Haburi built a canoe from bees’ wax, but by next morning a black duck had taken it away. He made another little clay canoe, which was stolen by another kind of duck. In the meantime he cut a large field and cleared it so quickly that the women could grow enough manioc for their proposed journey. Haburi would often slip away and make a boat, always with different kinds of wood and of varying shapes, but just as regularly a different species of duck would come and steal them. The last one he made was from the silk-cotton tree and this particular one was not stolen. Thus it was Haburi who first made a boat and who taught ducks to float on the surface of the water, because it was with his boats that they managed to do so. ‘Indeed,’ the informant comments, ‘we Warao say that each duck has its own particular kind of boat.’
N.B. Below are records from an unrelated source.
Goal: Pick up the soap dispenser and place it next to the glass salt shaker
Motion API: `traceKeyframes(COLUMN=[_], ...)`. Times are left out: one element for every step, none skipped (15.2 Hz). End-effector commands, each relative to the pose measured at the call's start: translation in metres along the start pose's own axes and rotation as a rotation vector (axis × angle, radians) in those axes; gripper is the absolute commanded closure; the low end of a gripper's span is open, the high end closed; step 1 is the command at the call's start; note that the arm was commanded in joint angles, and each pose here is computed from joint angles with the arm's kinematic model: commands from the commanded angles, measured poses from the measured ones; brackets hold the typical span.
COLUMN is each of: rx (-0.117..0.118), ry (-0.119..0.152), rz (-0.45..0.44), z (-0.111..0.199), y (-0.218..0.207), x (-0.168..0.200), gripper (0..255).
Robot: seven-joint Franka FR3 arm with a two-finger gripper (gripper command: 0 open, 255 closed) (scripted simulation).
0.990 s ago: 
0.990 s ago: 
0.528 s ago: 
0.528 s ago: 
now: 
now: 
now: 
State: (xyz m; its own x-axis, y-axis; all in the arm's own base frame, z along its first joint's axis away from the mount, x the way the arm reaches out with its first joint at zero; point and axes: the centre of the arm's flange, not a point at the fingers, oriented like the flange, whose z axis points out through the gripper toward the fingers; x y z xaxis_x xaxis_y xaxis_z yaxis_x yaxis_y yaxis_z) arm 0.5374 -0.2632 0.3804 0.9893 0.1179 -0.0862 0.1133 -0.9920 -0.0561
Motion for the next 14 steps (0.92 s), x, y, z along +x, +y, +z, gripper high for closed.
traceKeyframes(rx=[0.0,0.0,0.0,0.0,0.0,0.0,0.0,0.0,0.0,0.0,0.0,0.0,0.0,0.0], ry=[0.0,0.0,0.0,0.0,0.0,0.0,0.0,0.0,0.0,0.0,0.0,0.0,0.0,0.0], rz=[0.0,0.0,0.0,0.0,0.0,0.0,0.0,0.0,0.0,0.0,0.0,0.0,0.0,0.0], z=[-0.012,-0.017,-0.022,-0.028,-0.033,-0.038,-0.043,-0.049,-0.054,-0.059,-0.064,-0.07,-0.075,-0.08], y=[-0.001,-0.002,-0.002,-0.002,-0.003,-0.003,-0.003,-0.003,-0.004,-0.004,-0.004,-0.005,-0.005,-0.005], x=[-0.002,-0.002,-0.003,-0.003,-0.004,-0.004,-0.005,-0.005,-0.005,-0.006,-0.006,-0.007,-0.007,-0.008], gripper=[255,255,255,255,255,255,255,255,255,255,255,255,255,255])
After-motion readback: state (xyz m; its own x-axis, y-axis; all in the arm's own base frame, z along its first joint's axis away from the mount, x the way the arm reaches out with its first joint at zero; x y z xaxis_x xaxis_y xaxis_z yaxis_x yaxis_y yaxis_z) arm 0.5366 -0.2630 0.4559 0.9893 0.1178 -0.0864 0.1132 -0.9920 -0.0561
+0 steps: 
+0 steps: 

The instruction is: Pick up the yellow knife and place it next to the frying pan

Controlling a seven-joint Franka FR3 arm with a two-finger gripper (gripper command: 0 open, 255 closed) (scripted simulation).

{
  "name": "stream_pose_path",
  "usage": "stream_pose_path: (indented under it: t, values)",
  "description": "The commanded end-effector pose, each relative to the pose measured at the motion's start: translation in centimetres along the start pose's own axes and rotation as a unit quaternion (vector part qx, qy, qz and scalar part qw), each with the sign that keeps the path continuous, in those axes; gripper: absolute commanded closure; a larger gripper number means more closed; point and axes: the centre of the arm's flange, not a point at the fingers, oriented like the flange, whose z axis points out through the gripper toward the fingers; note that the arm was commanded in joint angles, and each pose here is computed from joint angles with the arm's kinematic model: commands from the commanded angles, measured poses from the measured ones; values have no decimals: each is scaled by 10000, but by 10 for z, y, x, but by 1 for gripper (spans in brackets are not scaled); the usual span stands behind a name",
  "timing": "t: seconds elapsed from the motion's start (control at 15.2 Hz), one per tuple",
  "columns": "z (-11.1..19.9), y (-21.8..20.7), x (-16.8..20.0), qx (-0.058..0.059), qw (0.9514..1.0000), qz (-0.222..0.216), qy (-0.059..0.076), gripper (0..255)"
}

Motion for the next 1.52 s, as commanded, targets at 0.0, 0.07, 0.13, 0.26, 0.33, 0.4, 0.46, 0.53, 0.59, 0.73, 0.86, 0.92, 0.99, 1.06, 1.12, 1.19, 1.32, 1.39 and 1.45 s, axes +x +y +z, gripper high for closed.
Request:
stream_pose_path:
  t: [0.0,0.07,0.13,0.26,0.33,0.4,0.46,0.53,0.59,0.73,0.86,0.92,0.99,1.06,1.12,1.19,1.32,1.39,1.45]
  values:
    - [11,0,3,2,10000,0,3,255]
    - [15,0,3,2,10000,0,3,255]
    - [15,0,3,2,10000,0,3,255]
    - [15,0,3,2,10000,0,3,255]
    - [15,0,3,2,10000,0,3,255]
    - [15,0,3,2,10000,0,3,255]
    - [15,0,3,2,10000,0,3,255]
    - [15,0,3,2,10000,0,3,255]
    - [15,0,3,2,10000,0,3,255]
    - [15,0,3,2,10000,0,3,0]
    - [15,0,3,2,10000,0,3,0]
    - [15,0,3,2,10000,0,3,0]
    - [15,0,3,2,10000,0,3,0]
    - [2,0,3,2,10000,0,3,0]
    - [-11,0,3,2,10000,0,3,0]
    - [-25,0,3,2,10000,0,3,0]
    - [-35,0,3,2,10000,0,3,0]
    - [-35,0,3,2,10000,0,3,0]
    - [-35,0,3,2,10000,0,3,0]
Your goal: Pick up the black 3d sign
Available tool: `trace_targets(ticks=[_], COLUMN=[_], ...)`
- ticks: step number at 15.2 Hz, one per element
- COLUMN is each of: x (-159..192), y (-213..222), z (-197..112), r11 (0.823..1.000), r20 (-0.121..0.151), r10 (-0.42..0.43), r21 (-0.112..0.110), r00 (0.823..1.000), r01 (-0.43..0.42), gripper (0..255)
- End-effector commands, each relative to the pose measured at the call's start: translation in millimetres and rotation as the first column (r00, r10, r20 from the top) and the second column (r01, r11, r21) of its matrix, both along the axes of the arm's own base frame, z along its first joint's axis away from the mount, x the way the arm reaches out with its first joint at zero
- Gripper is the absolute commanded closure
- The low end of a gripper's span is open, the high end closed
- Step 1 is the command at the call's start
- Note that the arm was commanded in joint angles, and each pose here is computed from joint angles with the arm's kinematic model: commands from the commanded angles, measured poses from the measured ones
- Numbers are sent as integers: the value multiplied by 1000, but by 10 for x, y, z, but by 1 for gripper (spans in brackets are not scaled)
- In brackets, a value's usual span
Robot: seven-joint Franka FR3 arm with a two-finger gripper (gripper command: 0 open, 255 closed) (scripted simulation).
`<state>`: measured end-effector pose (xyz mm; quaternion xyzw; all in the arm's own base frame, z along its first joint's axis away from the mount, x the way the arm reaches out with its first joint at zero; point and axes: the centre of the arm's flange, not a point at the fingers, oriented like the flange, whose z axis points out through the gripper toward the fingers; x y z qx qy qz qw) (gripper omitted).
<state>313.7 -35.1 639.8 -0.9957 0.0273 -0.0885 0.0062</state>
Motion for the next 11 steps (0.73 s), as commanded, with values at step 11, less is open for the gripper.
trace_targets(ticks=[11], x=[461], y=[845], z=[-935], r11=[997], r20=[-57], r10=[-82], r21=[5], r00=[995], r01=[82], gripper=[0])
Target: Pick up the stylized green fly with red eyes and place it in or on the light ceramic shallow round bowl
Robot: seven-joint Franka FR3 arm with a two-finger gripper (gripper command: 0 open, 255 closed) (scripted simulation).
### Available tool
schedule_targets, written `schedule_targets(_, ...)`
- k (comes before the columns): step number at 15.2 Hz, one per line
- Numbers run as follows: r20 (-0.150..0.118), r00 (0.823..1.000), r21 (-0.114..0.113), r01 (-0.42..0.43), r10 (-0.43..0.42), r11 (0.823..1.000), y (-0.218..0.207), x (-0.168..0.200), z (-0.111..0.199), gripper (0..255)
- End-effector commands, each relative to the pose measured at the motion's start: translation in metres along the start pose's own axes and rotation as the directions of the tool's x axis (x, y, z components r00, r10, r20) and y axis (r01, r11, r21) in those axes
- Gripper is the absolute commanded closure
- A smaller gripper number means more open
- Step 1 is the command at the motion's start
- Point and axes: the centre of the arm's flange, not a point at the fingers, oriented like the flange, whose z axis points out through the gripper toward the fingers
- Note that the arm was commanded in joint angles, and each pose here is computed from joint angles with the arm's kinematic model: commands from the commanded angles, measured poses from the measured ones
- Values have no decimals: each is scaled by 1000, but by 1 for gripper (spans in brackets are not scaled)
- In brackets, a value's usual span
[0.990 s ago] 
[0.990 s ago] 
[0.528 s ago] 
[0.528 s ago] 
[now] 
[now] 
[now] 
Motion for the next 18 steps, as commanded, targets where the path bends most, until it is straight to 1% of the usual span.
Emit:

What was even more curious was that the next morning the last boat was found to be bigger than it was the night before. Haburi told his mother and her sister to collect all the provisions and put them aboard, while he continued to plant manioc cuttings along with Wau-uta. At the first opportunity, he slipped secretly back to the house, took his axe and his arrows and proceeded down to the waterside, having previously ordered the posts not to talk, for in those days the posts of a house could speak and, if the owner of the house were absent, a visitor could thus find out his whereabouts. Unfortunately Haburi forgot to warn the parrot in the house to keep silent, and when Wau-uta returned, the bird told her which way Haburi had gone.

Wau-uta rushed down to the landing and arrived just in time to see Haburi stepping into the boat to join his mother and aunt. The old woman seized hold of the craft screaming: ‘My son! My son I You must not leave me! I am your mother!’ and she refused to let go her hold, although they all repeatedly struck her fingers with the paddles and almost smashed them to pieces on the gunwale. So poor Haburi had perforce to land again and, with old Wau-uta, proceeded to a large hollow tree, where bees had built their nest. Haburi made a small hole in the trunk with his axe and told the old woman to go inside and suck the honey. As it happened, she was mad about honey and, although crying very hard at the thought of losing Haburi, she crawled through the little opening, which the latter immediately closed in upon her. And there she is to be found to the present day, the Wau-uta frog, which is heard only in hollow trees. And if you look carefully, you will see how swollen her fingers are from the way in which they were bashed by the paddles when she tried to hold on to the gunwale. If you listen you can also hear her lamenting for her lost lover: Wang! Wang! Wang!


[1] In Roth, the animal is referred to as Tiger, which the author has translated into French as Jaguar.

[2] Roth has water-dogs, which the author has translated as otters.